Cheers: To a helping hand. Vancouver-based KMR Group Foundation has granted $40,000 for solar panel kits to help return power to Puerto Rico. More than seven months after Hurricane Maria devastated the island, which is inhabited by more than 3 million American citizens, much of the country is still without electricity.
Officials from Solar for Puerto Rico say the donation will pay for enough solar kits to aid 500 households. That is small portion what is needed, but it helps. It also brings attention to the failures of the federal government in facilitating Puerto Rico’s recovery. American citizens have gone more than a half-year without electricity, an appalling situation that deserves attention.
Jeers: To “training errors.” No, the Washington State Department of Transportation doesn’t really think you suck, even if the message “U Suck” appeared on a state-operated electronic sign board along Interstate 5 this week, south of Seattle. Predictably, the incident garnered much attention on the internet.
“This was an inappropriate message and we apologize if anyone was offended,” a statement from the agency said. “This was due to a training error and clearly a mistake. We are taking steps to ensure this doesn’t happen again.” The event proved to be harmless, and we’re sure that more than a few people got a chuckle out of it. But sign operators might be wise to adopt one of the rules of the newspaper industry: Never type something that you would not want to appear in public.
Sad: To bittersweet memories. As detailed in a touching article by Columbian reporter Marissa Harshman, the Harlem Wizards this week “drafted” 6-year-old Vancouver twins Adrian and Declan Reagan to be honorary members of the traveling basketball team. Adrian is a first-grader at Harmony Elementary; Declan, who has battled leukemia for two years, recently began hospice care.
Many supporters have followed Declan’s journey through a Facebook page, Declan the Dinosaur. On Wednesday, mom Lauren Reagan said, “It’s unimaginable. It’s difficult. Nobody wants to lose a child.” The generosity of the Harlem Wizards provided a bit of comfort for Adrian, Declan and their family.
Jeers: To Atlantic salmon. Not to be overly provincial, but we wish that Atlantic salmon had been left on their side of the continent; it is not good news when one of the species is found in the Skagit River long after a net pen collapse in Puget Sound. Tribal anglers caught the fish 40 miles up the river, eight months after more than 300,000 of them were sent into the home waters of Pacific salmon.
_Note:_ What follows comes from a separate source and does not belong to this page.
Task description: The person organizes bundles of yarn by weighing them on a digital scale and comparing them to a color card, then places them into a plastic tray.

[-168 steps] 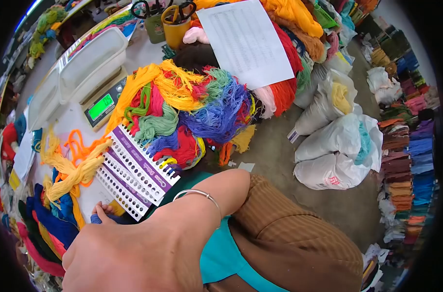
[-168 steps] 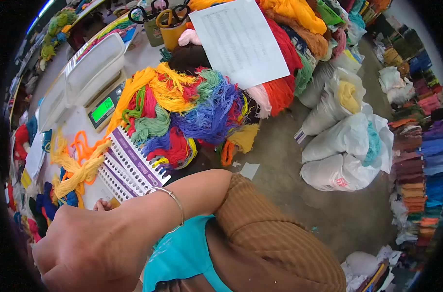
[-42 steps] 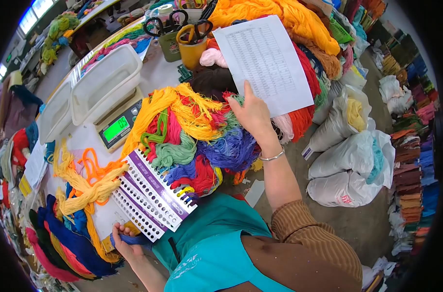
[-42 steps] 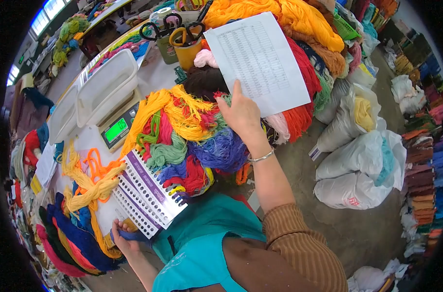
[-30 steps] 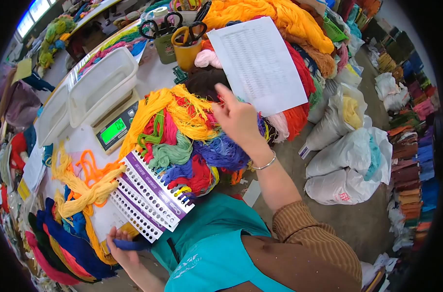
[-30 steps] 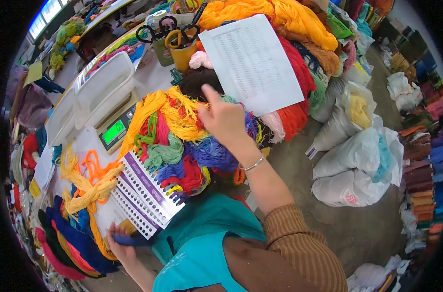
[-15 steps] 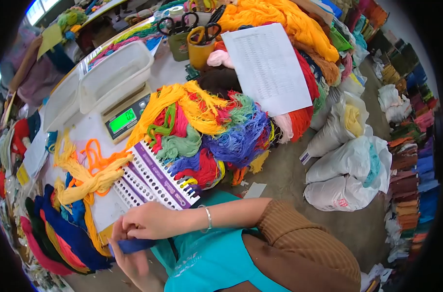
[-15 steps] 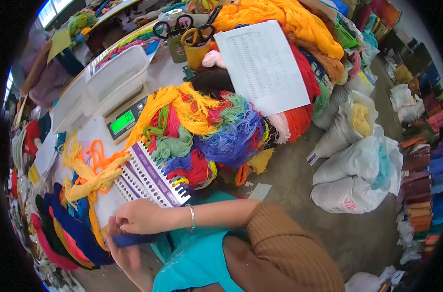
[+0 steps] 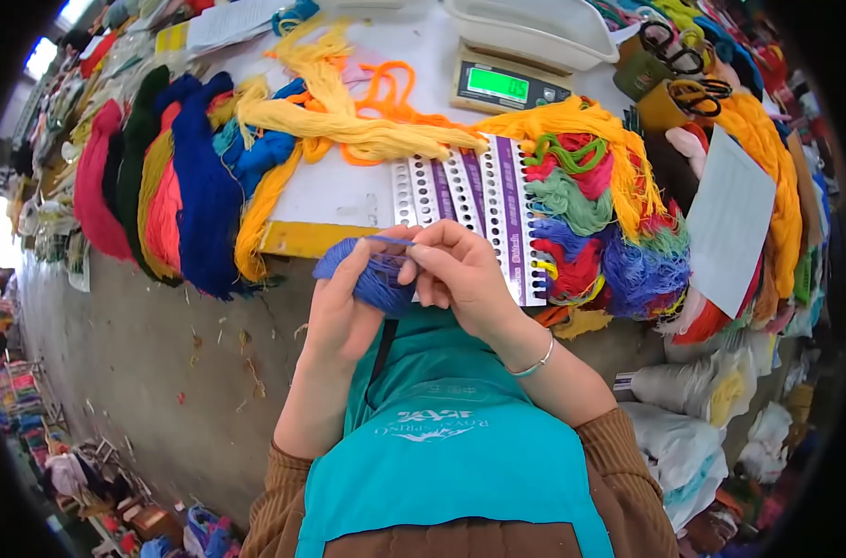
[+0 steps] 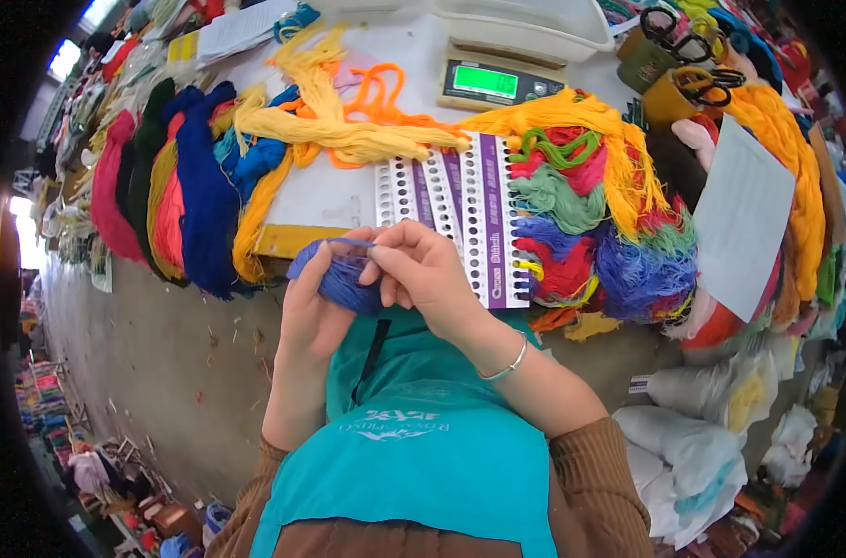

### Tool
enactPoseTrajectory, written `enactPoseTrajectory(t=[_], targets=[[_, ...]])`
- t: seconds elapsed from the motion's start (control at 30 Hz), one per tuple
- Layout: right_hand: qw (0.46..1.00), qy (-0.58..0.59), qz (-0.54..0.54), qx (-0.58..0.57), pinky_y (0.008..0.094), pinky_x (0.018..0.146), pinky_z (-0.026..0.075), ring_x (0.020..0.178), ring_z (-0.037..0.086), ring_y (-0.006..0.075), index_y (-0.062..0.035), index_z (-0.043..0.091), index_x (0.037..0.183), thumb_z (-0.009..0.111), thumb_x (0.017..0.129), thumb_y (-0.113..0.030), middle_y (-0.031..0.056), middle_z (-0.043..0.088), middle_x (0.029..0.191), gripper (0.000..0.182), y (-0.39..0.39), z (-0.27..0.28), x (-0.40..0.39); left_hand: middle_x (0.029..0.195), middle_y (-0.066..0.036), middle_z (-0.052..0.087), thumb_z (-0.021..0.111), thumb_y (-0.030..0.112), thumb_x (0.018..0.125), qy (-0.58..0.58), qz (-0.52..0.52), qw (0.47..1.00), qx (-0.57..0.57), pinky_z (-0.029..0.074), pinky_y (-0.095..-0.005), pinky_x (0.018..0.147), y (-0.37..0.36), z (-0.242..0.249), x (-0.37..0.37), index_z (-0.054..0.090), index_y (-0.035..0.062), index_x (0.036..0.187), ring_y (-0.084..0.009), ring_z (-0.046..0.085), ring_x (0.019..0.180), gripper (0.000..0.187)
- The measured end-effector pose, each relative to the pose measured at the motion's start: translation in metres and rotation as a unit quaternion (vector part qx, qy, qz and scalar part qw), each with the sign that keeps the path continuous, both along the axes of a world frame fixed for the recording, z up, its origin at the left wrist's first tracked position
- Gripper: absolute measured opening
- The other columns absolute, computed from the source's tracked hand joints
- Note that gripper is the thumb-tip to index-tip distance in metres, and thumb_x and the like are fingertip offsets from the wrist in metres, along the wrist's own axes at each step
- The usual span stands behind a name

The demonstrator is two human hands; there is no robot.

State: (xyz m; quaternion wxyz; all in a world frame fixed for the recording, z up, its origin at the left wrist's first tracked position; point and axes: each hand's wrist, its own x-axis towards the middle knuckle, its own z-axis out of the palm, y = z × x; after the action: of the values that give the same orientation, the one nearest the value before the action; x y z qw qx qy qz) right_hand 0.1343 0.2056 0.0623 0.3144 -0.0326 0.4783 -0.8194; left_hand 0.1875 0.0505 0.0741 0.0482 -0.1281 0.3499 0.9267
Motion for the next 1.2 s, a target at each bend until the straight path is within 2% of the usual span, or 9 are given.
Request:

Officials are not particularly concerned about a single Atlantic salmon surviving this long after the incident, but the discovery of more could be problematic. “Most of these fish from the escape are probably dead, and for any to naturalize, there have to be a whole string of improbable events,” one biologist said. The Legislature this year passed a bill to phase out Atlantic salmon farms in Puget Sound. We hope the legislation didn’t arrive too late.
Cheers: To neighborly generosity. Samaritans acted quickly to restock a blessing booth set up by Vancouver’s Tori and Jesse LaDeane after somebody cleaned it out. The LaDeanes set up the booth as a free book exchange in January, and later added some toiletries, snacks, water and clothes for anybody in need.
When Tori checked the booth Monday, it had been emptied. “I was quite upset,” she said. “This has been our heart the last four months.” Rather than allow a few bad apples to spoil something that helped bring the community together, neighbors replenished the supplies. The lesson: There are more good people out there than bad ones.